Last year, in Drobeck's initial season at La Jolla High after more than 15 CIF championships at Cathedral Catholic, her team struggled to a 4-21 record, bearing no resemblance to any of the squads she coached at her alma mater. (She starred in volleyball and softball at USDHS, Cathedral's predecessor.)

After a year of thinking about it, Drobeck set a different tone from the first day of tryouts in August: "We're going to bump it up a little," she told this reporter while her players ran stairs in the football stadium. No returner was guaranteed a place on the team. She declared that once a player entered the gym, "There's not going to be anything else going on except practice," or words to that effect. No more hanging out, socializing, taking it easy.

Voices were heard during that long slog of a season last year: "I don't see the fire (to make the team competitive)." "She had the top athletes at Cathedral. Maybe she can't win without elite players."

She had proven herself at the private religious school. But that was in the past, and that wasn't at La Jolla. So no one at LJHS had witnessed the day-to-day preparation, dedication, the grit behind the smile.

You see, Kelly Drobeck always has a smile on her face. She doesn't look like a killer. But this season, in setting a new tone, she righted the ship and moved the Viking volleyball program back into Open Division-level play.

The San Diego Section portion of the season ended abruptly Sat., Oct. 27, with a straight-set loss to Scripps Ranch, 3-0, the opening round of the CIF playoffs. But a play-in game Nov. 1 as a prelude to the state regionals means further vindication, and the stamp of quality on the program.

Nice job, Kelly. You've proven yourself.

The greatest beneficiaries of the new, recouped tone are the girls themselves. Leyla Blackwell, who anchors the middle, returned from an outstanding sophomore year for yet another season of great play. Maya Gessner, a lefty setter/hitter who peps everybody up, helped build positive chatter and formed part of the leadership core.

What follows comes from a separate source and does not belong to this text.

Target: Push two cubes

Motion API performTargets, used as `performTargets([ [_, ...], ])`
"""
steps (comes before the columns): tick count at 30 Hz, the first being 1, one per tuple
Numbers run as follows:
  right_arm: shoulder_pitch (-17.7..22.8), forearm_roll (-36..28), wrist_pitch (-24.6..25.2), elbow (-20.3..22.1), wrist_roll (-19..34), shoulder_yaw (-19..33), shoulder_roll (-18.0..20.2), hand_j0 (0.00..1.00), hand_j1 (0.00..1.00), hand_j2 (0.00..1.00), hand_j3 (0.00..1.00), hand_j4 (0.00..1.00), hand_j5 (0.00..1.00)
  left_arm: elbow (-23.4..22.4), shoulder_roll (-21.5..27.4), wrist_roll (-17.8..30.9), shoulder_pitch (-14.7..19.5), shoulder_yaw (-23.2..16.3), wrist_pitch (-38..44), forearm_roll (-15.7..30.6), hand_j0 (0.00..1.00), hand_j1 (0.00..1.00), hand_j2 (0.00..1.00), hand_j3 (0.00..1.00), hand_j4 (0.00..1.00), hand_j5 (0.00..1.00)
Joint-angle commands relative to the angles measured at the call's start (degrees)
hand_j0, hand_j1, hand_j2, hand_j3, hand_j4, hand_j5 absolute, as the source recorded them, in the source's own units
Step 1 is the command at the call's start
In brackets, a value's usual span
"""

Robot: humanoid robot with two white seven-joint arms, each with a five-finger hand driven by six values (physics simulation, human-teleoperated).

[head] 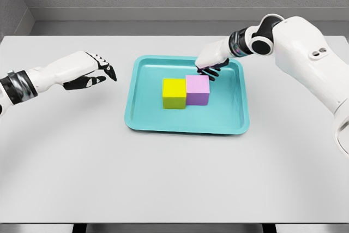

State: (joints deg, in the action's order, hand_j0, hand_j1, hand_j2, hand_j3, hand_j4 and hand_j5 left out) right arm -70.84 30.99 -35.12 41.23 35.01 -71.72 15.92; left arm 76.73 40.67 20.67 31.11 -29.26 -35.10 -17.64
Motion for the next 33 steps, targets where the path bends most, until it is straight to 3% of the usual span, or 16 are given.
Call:
performTargets([
  [1, 0.00, -0.14, 0.12, 0.26, -0.01, -0.09, -0.01, 0.13, 0.13, 0.13, 0.13, 0.13, 0.13, -0.18, -0.16, -0.01, 0.00, -0.01, 0.10, 0.33, 0.50, 0.50, 0.50, 0.50, 0.50, 0.50],
  [20, 0.00, -0.14, 0.12, 2.80, -0.01, -1.67, -0.01, 0.13, 0.13, 0.13, 0.13, 0.13, 0.13, -2.20, -0.68, -0.01, 0.53, -0.10, 0.10, 0.24, 0.50, 0.50, 0.50, 0.50, 0.50, 0.50],
  [33, -1.32, -0.14, 0.12, 1.14, -0.01, -1.76, 0.17, 0.13, 0.13, 0.13, 0.13, 0.13, 0.13, -2.20, -0.60, -0.01, 0.44, -0.10, 0.10, 0.06, 0.50, 0.50, 0.50, 0.50, 0.50, 0.50],
])
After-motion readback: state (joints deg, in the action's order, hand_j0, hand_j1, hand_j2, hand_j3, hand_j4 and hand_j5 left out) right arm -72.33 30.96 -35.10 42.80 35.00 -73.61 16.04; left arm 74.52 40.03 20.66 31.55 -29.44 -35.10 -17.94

One of the hardest things the veteran coach had to do was cull through her troops and, frankly, eliminate a few players from last year's team. The team attitude had to be different. And it was, not just in the number of wins but in the teammate-oriented feistiness of the squad.

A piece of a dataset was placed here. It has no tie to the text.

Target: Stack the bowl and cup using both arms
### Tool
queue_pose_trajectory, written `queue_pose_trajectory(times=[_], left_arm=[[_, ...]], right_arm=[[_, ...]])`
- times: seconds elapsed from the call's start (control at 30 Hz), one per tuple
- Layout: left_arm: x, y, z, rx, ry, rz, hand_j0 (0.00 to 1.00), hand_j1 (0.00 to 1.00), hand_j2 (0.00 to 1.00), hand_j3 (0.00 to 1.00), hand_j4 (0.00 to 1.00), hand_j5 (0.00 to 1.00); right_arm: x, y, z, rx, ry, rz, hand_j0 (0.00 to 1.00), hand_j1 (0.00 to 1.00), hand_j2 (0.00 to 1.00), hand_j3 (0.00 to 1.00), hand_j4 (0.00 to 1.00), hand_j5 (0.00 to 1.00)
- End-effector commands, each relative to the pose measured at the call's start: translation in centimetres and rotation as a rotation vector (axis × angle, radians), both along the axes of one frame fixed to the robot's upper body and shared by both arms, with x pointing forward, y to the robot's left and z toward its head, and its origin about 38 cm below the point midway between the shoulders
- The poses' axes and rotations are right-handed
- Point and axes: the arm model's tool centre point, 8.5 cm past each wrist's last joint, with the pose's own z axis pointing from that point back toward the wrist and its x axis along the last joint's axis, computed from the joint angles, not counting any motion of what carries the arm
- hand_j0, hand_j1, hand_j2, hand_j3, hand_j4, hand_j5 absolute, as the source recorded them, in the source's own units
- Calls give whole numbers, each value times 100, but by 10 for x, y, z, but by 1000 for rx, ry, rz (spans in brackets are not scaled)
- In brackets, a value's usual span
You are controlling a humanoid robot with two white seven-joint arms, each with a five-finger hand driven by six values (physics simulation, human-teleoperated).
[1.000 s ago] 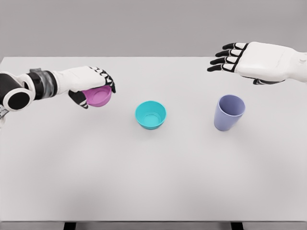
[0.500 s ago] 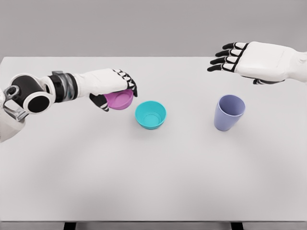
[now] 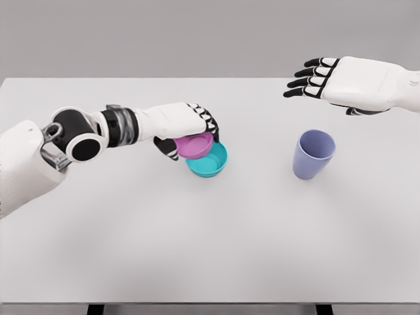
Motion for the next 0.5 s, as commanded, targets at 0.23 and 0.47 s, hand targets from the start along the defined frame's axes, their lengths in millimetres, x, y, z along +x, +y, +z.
queue_pose_trajectory(times=[0.23, 0.47], left_arm=[[-5, -19, -11, 16, 5, -36, 71, 71, 71, 71, 71, 71], [-4, -18, -15, 19, 13, -30, 71, 71, 71, 71, 71, 71]], right_arm=[[0, 0, 0, 3, 2, -1, 100, 100, 100, 100, 100, 100], [0, 0, 0, 4, 1, -2, 100, 100, 100, 100, 100, 100]])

You could see evidence of that early in the season, as the wins piled up against a single loss. Gessner's a yakker. Blackwell, though not a big talker, told her teammates in the huddle during one match, "Let's keep our focus on what we're doing." Alex Dinofia, only a sophomore, moved in as libero and added considerable talk and energy--a new spirit was injected.

The demands of running bleachers in August, the sterner tone--though Drobeck still does it collegially, with a smile on her face--the new roster, all contributed toward a successful rebuild. Hopefully, the result is young women experiencing the fruits of their hard work as they achieve success, and carrying that into other parts of their lives. That's the ultimate goal.